━━━ Input data
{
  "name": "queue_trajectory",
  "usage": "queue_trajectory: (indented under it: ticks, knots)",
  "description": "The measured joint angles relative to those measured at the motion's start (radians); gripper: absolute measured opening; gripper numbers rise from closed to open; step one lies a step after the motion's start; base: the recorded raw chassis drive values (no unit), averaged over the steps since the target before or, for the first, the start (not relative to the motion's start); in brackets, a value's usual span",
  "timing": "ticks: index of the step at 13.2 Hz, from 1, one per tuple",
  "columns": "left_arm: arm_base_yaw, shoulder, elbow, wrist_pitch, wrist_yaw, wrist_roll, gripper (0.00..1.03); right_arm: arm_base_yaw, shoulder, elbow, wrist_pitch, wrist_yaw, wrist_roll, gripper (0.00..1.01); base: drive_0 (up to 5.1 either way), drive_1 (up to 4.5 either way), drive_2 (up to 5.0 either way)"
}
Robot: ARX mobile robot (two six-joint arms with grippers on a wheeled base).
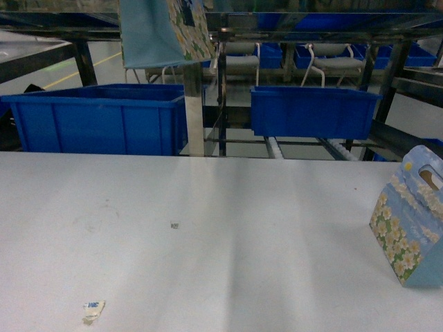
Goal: Move flower gift bag to table near conveyor
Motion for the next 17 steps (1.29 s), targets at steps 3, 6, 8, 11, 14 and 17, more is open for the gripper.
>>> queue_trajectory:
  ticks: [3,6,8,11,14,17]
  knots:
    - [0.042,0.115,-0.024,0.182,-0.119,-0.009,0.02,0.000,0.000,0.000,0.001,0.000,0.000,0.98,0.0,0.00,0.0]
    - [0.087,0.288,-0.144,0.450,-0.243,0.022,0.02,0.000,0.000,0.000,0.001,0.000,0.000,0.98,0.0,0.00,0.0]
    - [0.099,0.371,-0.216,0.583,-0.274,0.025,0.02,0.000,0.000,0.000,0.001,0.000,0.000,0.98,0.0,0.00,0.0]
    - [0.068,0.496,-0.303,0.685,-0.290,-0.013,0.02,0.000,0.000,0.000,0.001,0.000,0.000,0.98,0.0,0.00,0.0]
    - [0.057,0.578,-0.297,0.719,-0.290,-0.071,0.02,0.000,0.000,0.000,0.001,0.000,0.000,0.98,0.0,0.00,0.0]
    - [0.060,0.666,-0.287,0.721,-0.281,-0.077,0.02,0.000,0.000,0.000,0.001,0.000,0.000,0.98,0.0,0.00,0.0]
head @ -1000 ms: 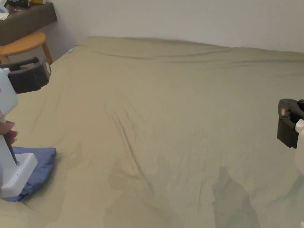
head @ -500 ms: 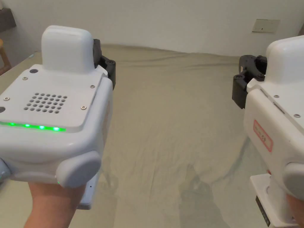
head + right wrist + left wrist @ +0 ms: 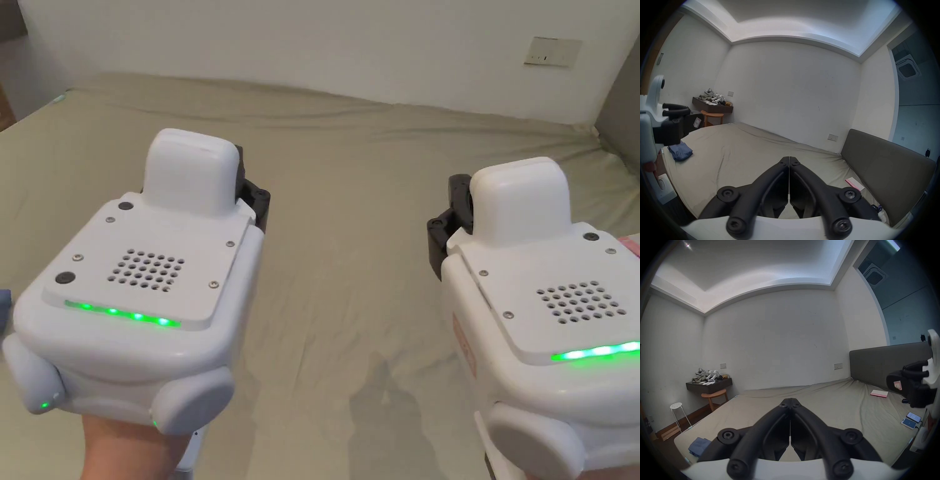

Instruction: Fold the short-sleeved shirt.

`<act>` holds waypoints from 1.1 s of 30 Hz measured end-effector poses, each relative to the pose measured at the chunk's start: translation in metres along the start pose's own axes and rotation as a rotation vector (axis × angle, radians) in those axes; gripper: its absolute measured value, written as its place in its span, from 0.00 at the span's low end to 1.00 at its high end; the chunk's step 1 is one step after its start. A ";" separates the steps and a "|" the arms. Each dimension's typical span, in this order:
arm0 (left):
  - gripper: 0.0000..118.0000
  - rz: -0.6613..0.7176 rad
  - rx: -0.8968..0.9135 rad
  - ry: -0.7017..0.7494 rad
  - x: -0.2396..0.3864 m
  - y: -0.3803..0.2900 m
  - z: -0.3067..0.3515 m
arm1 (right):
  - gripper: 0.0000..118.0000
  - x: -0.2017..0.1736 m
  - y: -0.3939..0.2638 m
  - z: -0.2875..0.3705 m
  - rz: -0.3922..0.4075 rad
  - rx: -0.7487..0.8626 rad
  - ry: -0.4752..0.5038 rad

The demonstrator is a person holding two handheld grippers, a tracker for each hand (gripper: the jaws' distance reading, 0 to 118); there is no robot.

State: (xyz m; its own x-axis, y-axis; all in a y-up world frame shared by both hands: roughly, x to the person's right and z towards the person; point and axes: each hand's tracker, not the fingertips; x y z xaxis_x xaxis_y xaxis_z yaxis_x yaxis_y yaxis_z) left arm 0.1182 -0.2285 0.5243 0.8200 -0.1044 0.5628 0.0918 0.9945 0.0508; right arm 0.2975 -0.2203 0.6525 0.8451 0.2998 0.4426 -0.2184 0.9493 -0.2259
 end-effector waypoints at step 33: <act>0.00 -0.060 0.041 0.043 0.017 -0.004 0.004 | 0.02 0.004 -0.009 0.002 -0.051 0.014 -0.013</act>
State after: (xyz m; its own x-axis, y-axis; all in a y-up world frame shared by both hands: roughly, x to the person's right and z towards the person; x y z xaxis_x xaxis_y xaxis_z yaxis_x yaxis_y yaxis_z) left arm 0.1292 -0.2341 0.5370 0.8372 -0.1631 0.5220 0.1187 0.9859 0.1178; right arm 0.3012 -0.2274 0.6582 0.8488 0.2522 0.4647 -0.1820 0.9646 -0.1911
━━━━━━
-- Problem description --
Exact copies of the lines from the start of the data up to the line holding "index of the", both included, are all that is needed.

-- Exercise result --
{
  "name": "queue_trajectory",
  "usage": "queue_trajectory: (indented under it: ticks, knots)",
  "description": "The measured joint angles relative to those measured at the motion's start (radians); gripper: absolute measured opening; gripper numbers rise from closed to open; step one lies a step after the motion's start; base: the recorded raw chassis drive values (no unit), averaged over the steps since the target before or, for the first, the start (not relative to the motion's start); in brackets, a value's usual span",
  "timing": "ticks: index of the step at 13.2 Hz, from 1, one per tuple",

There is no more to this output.